Researcher Looks at Link Between Intelligence, Health, and Aging
Curators’ Distinguished Professor of Psychological Sciences David Geary’s research focuses on sex differences and sex-specific vulnerabilities. For example, prenatal exposure to toxins and other stressors can affect girls differently than boys, or vice versa. He says his research led him to develop a model about general biological differences and sensitivity to environmental and social stressors that focused on mitochondria—little organelles inside cells that produce adenosine triphosphate (ATP) or cellular energy.
“Mitochondria are responsible for cellular energy production but they also are involved in some stages of hormone synthesis, immunity, and a lot of other things,” Geary says. “They are amazingly versatile and are critically important but are generally overlooked.”
Geary also had written a book on brain evolution, cognition, and intelligence, and he had been reviewing research showing correlations between how well a person does on cognitive measurements and measurements of general health and successful aging. Then he had a flash of insight.
“It just occurred to me that mitochondrial functioning could explain all of these relationships and more because it is so central to so many basic cognitive and health processes and the rate of aging,” he says.
Geary developed a model showing basic mitochondrial functioning is important for brain development and cognitive development. He says if a person is good at reading, they tend to be good at math, and that is often called general intelligence—a concept that has intrigued scientists for more than 100 years. He says mitochondrial functioning could be one of the core features of general intelligence, and if it is the core, it may be the basic fundamental mechanism linking cognitive outcomes with health and aging outcomes.
Sensitive Little Engines
Geary says a number of factors can influence mitochondrial functioning. For example, the generation of cellular energy creates oxidative stress—an imbalance between free radicals and antioxidants in your body, which can invade mitochondrial DNA and create mutations. Add to that the fact that large, complex organs such as the brain or the heart use a lot of energy, putting heavy demands on the mitochondria.
“So you use these systems over and over again, but their heavy use eventually results in their gradual decline, which some have argued is the basis for aging,” he says. “That would explain parallel changes in cognition and health associated with aging.”

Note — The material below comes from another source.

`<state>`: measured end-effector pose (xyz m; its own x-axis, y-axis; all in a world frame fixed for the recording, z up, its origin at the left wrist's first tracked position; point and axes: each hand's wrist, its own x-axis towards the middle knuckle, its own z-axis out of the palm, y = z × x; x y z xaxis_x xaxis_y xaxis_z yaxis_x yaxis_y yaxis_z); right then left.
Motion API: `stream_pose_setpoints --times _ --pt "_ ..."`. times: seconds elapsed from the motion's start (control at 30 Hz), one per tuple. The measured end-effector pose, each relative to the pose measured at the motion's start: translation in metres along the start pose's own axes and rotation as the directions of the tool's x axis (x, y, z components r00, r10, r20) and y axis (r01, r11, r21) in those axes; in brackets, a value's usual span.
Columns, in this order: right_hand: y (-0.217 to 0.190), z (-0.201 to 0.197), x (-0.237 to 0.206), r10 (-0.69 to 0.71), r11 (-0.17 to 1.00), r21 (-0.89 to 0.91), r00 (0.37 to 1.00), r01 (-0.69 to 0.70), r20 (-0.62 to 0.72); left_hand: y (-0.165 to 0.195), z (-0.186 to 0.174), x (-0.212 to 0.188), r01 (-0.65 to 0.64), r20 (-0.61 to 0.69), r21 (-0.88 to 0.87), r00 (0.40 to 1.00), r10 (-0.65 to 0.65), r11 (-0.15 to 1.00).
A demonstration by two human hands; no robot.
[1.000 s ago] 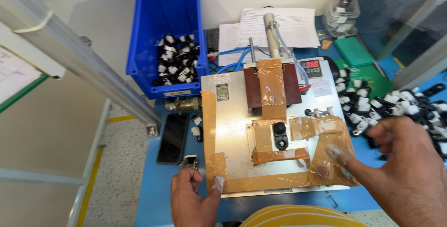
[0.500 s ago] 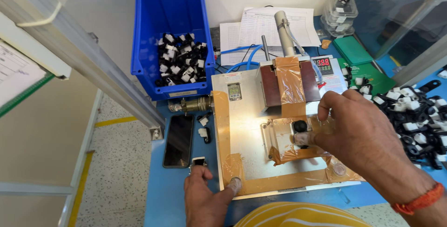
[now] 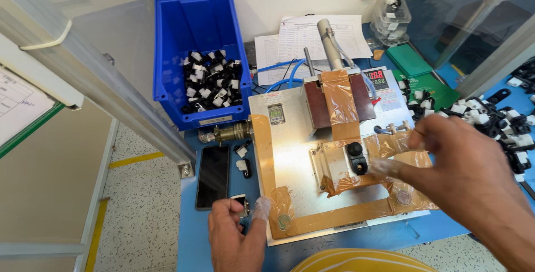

Geary says mitochondria also are sensitive to stress and environmental factors, such as cigarette smoke, which can undermine the efficiency with which they produce energy.
“If you have a systemic stressor that goes throughout the body, then it’s going to affect everything—the brain is not going to work as efficiently, the heart is not going to work as well, your speed of reacting to things is going to slow down,” he says. “All of these things occur simultaneously and that’s why you see those relations.”
Doctor Knows Best
It turns out we have had the key to maintaining good health and aging gracefully for some time, but some of us are better at acting upon the information than others.
“Just the things your doctor would tell you—exercise regularly and eat a regular diet with anti-oxidants like fruits and vegetables,” he says. “These will boost the protective mechanisms the mitochondria have, and if you exercise, that will produce more mitochondria, and it will increase blood flow. There’s a reason why things like exercise improve cognition as well as physical health.”
Geary says his approach may be useful for identifying genetic and environmental influences on the development of intelligence and the rate of age-related declines in cognition. He says his proposal means that emerging mitochondrial therapies for specific diseases such as Alzheimer’s could have much wider uses.